EXTRACTED RECORDS START
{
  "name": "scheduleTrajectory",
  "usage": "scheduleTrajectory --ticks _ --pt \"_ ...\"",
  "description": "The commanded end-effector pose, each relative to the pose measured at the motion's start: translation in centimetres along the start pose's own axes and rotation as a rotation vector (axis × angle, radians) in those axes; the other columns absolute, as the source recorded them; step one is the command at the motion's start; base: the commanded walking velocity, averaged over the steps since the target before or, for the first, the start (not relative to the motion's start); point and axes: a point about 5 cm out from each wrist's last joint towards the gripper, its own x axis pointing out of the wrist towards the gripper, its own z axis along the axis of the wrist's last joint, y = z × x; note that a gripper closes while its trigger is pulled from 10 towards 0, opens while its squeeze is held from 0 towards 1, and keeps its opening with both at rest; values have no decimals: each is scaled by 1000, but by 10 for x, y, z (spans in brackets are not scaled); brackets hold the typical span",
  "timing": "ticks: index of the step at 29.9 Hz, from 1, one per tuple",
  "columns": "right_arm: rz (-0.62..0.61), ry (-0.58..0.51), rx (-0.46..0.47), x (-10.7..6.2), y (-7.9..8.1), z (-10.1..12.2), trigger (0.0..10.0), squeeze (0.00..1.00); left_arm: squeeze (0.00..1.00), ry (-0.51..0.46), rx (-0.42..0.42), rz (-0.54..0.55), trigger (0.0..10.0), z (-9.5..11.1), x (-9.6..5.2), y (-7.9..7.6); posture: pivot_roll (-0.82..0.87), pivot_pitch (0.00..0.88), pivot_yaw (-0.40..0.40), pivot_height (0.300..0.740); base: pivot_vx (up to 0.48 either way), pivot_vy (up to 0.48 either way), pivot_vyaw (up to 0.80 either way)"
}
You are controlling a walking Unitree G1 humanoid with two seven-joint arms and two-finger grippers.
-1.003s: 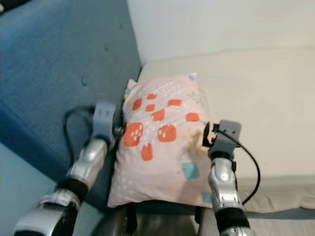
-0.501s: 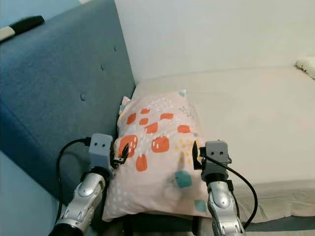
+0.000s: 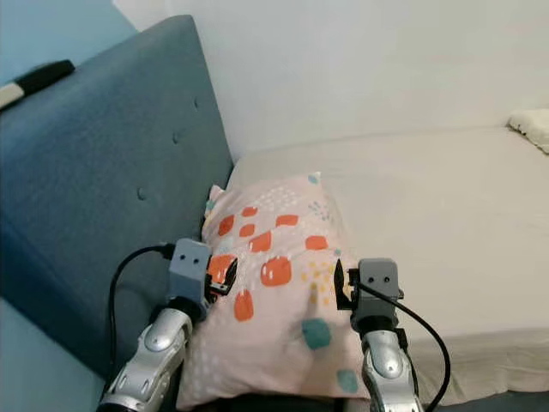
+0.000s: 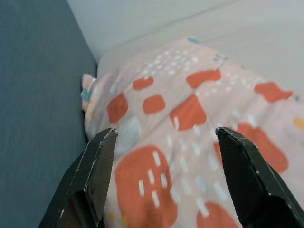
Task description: Clean up the room
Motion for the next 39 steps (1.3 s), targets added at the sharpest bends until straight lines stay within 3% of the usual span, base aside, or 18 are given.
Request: scheduleTrajectory --ticks 1,16,22,28,39 --pt "22 4 9 -2 6 1 10000 0 0 28 12 4 10000 -5 -5 3 -25 34 61 666 0 0 0" --pt "22 35 36 -7 8 -4 10000 0 0 66 33 -31 10000 -14 -10 5 -22 35 51 736 0 0 0" --pt "20 62 48 -9 9 -10 10000 0 0 86 45 -34 10000 -20 -12 7 -20 33 48 740 0 0 0" --pt "22 119 63 -13 8 -21 10000 0 0 129 45 -10 10000 -30 -18 12 -17 30 45 740 0 0 0" --pt "76 326 79 -28 19 -63 10000 0 0 280 20 43 10000 -68 -37 23 -11 24 42 740 0 0 0"
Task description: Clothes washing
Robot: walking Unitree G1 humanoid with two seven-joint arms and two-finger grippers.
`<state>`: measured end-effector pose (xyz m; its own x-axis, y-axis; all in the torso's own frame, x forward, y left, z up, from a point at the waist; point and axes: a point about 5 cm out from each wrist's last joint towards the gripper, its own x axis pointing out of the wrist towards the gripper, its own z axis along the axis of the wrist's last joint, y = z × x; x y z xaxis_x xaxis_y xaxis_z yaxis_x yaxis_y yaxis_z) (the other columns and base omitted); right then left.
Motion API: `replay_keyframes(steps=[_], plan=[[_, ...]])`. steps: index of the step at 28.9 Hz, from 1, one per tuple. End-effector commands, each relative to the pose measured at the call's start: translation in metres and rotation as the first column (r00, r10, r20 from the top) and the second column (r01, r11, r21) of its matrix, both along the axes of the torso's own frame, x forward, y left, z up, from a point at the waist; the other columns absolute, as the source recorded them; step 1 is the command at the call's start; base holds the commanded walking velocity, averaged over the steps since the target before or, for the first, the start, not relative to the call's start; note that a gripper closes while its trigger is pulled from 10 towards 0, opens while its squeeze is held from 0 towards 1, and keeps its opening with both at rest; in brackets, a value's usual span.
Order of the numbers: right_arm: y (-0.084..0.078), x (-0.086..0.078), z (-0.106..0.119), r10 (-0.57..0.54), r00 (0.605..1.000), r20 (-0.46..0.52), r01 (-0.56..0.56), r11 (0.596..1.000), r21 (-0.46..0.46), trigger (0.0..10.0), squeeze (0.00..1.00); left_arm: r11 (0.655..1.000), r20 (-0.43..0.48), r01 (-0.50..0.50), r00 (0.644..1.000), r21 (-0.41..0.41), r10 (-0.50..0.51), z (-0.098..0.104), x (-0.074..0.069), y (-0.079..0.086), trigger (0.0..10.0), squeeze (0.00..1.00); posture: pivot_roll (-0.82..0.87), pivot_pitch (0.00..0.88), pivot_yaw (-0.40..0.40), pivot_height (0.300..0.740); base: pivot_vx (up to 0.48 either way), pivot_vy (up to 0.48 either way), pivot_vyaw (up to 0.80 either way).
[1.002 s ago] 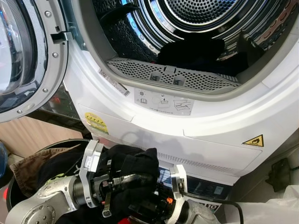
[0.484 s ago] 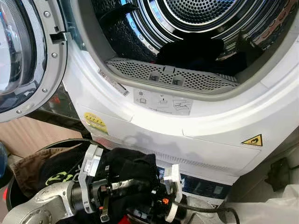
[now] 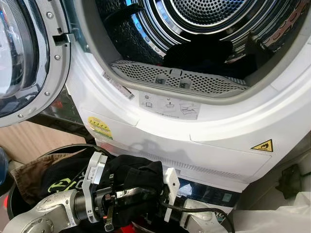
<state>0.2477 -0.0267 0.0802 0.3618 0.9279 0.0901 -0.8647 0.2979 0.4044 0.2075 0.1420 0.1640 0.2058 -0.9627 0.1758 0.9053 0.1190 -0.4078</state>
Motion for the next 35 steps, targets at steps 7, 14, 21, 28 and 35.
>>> replay_keyframes(steps=[7,14,21,28,35], plan=[[-0.003,-0.012,0.020,0.140,0.990,-0.001,-0.138,0.971,0.193,10.0,0.00,1.000,0.001,0.020,1.000,-0.001,-0.020,0.002,-0.002,-0.004,10.0,0.00,0.07,0.051,0.015,0.740,0.000,0.000,0.00],[-0.003,-0.011,0.014,0.124,0.992,-0.017,-0.120,0.982,0.146,1.6,0.00,1.000,0.003,0.022,1.000,-0.007,-0.022,0.003,-0.001,-0.006,10.0,0.00,0.07,0.047,0.015,0.740,0.000,0.000,0.00],[-0.005,-0.006,0.017,0.088,0.996,-0.022,-0.084,0.983,0.164,0.0,0.00,1.000,-0.004,0.016,1.000,-0.009,-0.016,0.002,-0.002,-0.005,10.0,0.00,0.07,0.044,0.017,0.740,0.000,0.000,0.00],[-0.005,-0.006,0.018,0.085,0.996,-0.025,-0.079,0.981,0.179,0.0,0.00,1.000,-0.011,0.016,1.000,-0.007,-0.016,0.004,0.001,-0.005,10.0,0.00,0.06,0.053,0.026,0.740,0.000,0.000,0.00],[-0.005,-0.006,0.019,0.090,0.996,-0.027,-0.083,0.978,0.194,0.0,0.00,1.000,-0.018,0.008,1.000,-0.006,-0.008,0.003,0.001,-0.005,10.0,0.00,0.06,0.048,0.023,0.740,0.000,0.000,0.00]])
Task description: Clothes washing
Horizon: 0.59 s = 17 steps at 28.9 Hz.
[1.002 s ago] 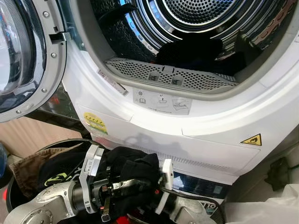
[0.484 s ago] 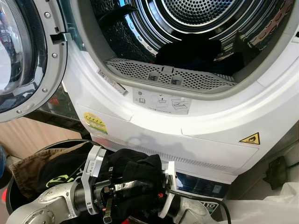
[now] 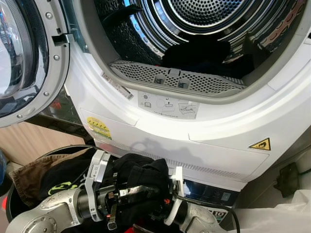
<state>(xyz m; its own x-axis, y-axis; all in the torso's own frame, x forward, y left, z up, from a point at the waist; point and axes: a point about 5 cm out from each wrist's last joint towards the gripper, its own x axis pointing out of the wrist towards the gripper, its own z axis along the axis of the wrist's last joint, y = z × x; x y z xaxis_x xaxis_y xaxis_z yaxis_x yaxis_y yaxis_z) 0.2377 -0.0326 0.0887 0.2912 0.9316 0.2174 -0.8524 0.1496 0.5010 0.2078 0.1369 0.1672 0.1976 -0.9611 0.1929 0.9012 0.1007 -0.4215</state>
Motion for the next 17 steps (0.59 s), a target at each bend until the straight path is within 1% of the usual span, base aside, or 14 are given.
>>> replay_keyframes(steps=[1,5,17], plan=[[0.0004,0.0041,0.0110,-0.005,0.999,0.032,0.004,0.999,0.036,0.0,0.00,1.000,-0.006,-0.004,1.000,0.014,0.004,0.0001,0.0005,0.0001,10.0,0.00,0.07,0.049,0.022,0.740,0.000,0.000,0.00],[0.0000,0.0042,0.0110,-0.006,1.000,0.027,0.005,0.999,0.039,0.0,0.00,0.999,-0.012,-0.029,1.000,0.017,0.029,-0.0008,0.0022,0.0008,10.0,0.00,0.07,0.047,0.019,0.740,0.000,0.000,0.00],[0.0006,0.0049,0.0126,-0.009,1.000,0.020,0.008,0.999,0.049,0.0,0.00,0.999,-0.010,-0.037,0.999,0.023,0.037,-0.0020,0.0006,-0.0003,10.0,0.00,0.07,0.065,0.017,0.740,0.000,0.000,0.00]])
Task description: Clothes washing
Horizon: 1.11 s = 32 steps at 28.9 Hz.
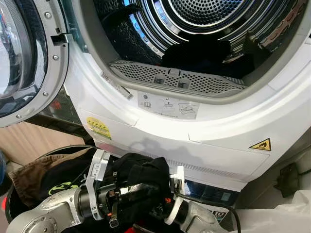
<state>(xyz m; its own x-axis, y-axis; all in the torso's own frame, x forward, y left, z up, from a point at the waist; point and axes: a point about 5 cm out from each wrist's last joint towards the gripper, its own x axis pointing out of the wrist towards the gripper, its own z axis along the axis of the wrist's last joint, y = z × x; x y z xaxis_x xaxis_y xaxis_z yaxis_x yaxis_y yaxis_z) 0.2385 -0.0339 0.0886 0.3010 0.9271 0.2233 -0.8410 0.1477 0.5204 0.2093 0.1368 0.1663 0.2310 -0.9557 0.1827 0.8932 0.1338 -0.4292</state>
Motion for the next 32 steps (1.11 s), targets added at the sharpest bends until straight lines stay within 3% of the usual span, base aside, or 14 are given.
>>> replay_keyframes(steps=[1,21,22,24,25,32], plan=[[0.0018,0.0035,0.0128,-0.005,0.999,0.040,0.004,0.999,0.040,0.0,0.00,1.000,0.000,-0.009,1.000,0.011,0.009,-0.0009,-0.0010,-0.0004,10.0,0.00,0.07,0.065,0.016,0.740,0.000,0.000,0.00],[0.0017,0.0046,0.0154,0.005,0.999,0.049,-0.008,0.998,0.055,0.0,0.00,0.998,0.067,-0.020,0.998,0.057,0.016,-0.0023,0.0010,0.0036,10.0,0.00,0.07,0.051,0.021,0.740,0.000,0.000,0.00],[0.0016,0.0042,0.0153,0.005,0.999,0.046,-0.007,0.998,0.057,0.0,0.00,0.998,0.074,-0.020,0.997,0.059,0.016,-0.0026,0.0011,0.0042,10.0,0.48,0.07,0.053,0.021,0.740,0.000,0.000,0.00],[0.0012,0.0039,0.0150,0.003,0.999,0.046,-0.006,0.998,0.057,0.0,0.00,0.998,0.082,-0.020,0.997,0.058,0.015,-0.0027,0.0007,0.0050,10.0,0.48,0.06,0.055,0.022,0.740,0.000,0.000,0.00],[0.0008,0.0042,0.0149,-0.003,0.999,0.045,0.000,0.998,0.057,0.0,0.00,0.998,0.079,-0.017,0.997,0.055,0.012,-0.0026,-0.0002,0.0055,10.0,1.00,0.06,0.059,0.023,0.740,0.000,0.000,0.00],[-0.0015,0.0056,0.0145,-0.013,0.999,0.049,0.010,0.999,0.054,0.0,0.00,0.998,0.078,-0.024,0.997,0.058,0.020,-0.0029,-0.0017,0.0076,10.0,1.00,0.07,0.063,0.022,0.740,0.000,0.000,0.00]])
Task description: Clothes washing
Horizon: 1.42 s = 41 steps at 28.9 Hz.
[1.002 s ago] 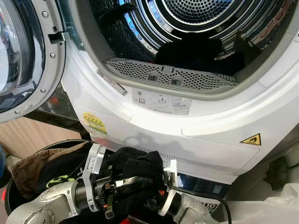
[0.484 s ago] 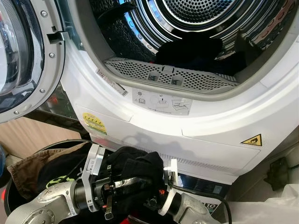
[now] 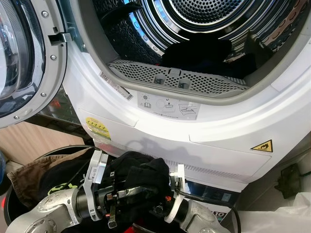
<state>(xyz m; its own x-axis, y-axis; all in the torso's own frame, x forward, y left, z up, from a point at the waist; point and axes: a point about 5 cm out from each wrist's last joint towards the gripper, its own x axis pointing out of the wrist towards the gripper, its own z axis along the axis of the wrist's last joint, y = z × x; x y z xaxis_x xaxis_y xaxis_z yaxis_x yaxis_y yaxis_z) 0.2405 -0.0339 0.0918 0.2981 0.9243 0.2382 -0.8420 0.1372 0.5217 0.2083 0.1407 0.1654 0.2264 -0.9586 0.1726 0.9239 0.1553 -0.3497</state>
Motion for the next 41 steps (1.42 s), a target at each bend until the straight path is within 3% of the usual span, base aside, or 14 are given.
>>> replay_keyframes(steps=[1,7,10,21,23,24,25,28,35,36,37,39,40,41], plan=[[-0.005,0.004,0.011,-0.012,0.998,0.055,0.010,0.999,0.032,0.0,0.00,1.000,-0.005,-0.010,1.000,0.027,0.010,-0.001,-0.002,0.005,10.0,1.00,0.07,0.065,0.021,0.740,0.000,0.000,0.00],[-0.033,0.012,0.012,-0.026,0.996,0.083,0.024,0.999,0.027,0.0,0.00,0.999,0.004,-0.026,1.000,0.046,0.026,0.003,-0.009,0.017,10.0,1.00,0.07,0.070,0.021,0.740,0.000,0.000,0.00],[-0.039,0.011,0.013,-0.004,0.996,0.094,0.001,1.000,0.026,0.0,0.00,0.997,0.006,-0.041,0.999,0.064,0.041,0.004,-0.012,0.023,10.0,1.00,0.08,0.072,0.022,0.740,0.000,0.000,0.00],[-0.043,0.005,0.012,0.046,0.994,0.095,-0.051,0.997,0.058,0.0,0.00,0.991,0.022,-0.062,0.998,0.118,0.060,0.016,-0.027,0.043,10.0,1.00,0.08,0.074,0.031,0.740,0.000,0.000,0.00],[-0.044,0.003,0.013,0.055,0.994,0.099,-0.062,0.996,0.071,0.0,0.00,0.978,0.036,-0.158,0.987,0.138,0.154,0.018,-0.027,0.057,10.0,1.00,0.08,0.069,0.035,0.740,0.000,0.000,0.00],[-0.044,0.003,0.013,0.055,0.994,0.099,-0.062,0.996,0.071,0.0,0.00,0.978,0.036,-0.158,0.987,0.138,0.154,0.018,-0.027,0.057,10.0,1.00,0.08,0.069,0.035,0.740,0.000,0.000,0.00],[-0.045,0.002,0.013,0.057,0.993,0.101,-0.064,0.995,0.075,0.0,0.00,0.963,0.041,-0.224,0.975,0.149,0.220,0.018,-0.026,0.067,10.0,1.00,0.08,0.069,0.036,0.740,0.000,0.000,0.00],[-0.045,0.001,0.013,0.071,0.992,0.100,-0.079,0.993,0.083,0.0,0.00,0.938,0.041,-0.297,0.955,0.178,0.295,0.012,-0.029,0.082,10.0,1.00,0.09,0.058,0.035,0.740,0.000,0.000,0.00],[-0.047,0.000,0.012,0.086,0.991,0.101,-0.094,0.992,0.079,0.0,0.00,0.884,0.058,-0.430,0.902,0.185,0.427,0.008,-0.027,0.100,10.0,1.00,0.09,0.056,0.033,0.740,0.000,0.000,0.00],[-0.048,0.000,0.012,0.086,0.991,0.100,-0.094,0.992,0.079,0.0,0.00,0.859,0.076,-0.476,0.879,0.189,0.470,0.007,-0.023,0.104,10.0,1.00,0.09,0.057,0.032,0.740,0.000,0.000,0.00],[-0.050,0.000,0.012,0.087,0.991,0.098,-0.095,0.992,0.078,0.0,0.00,0.791,0.112,-0.582,0.813,0.188,0.571,0.005,-0.015,0.115,10.0,1.00,0.09,0.058,0.032,0.740,0.000,0.000,0.00],[-0.051,-0.001,0.012,0.088,0.991,0.097,-0.096,0.992,0.079,0.0,0.00,0.726,0.142,-0.662,0.750,0.188,0.646,0.002,-0.010,0.125,10.0,1.00,0.09,0.058,0.032,0.740,0.000,0.000,0.00],[-0.052,-0.001,0.012,0.087,0.992,0.096,-0.095,0.992,0.078,0.0,0.00,0.672,0.165,-0.713,0.701,0.202,0.694,-0.002,-0.006,0.133,10.0,1.00,0.09,0.060,0.031,0.740,0.000,0.000,0.00],[-0.052,-0.001,0.012,0.087,0.992,0.096,-0.095,0.992,0.078,0.0,0.00,0.672,0.165,-0.713,0.701,0.202,0.694,-0.002,-0.006,0.133,10.0,1.00,0.09,0.060,0.031,0.740,0.000,0.000,0.00]])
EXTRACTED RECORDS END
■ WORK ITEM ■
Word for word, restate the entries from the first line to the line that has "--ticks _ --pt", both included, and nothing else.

■ TASK RESULT ■
{
  "name": "scheduleTrajectory",
  "usage": "scheduleTrajectory --ticks _ --pt \"_ ...\"",

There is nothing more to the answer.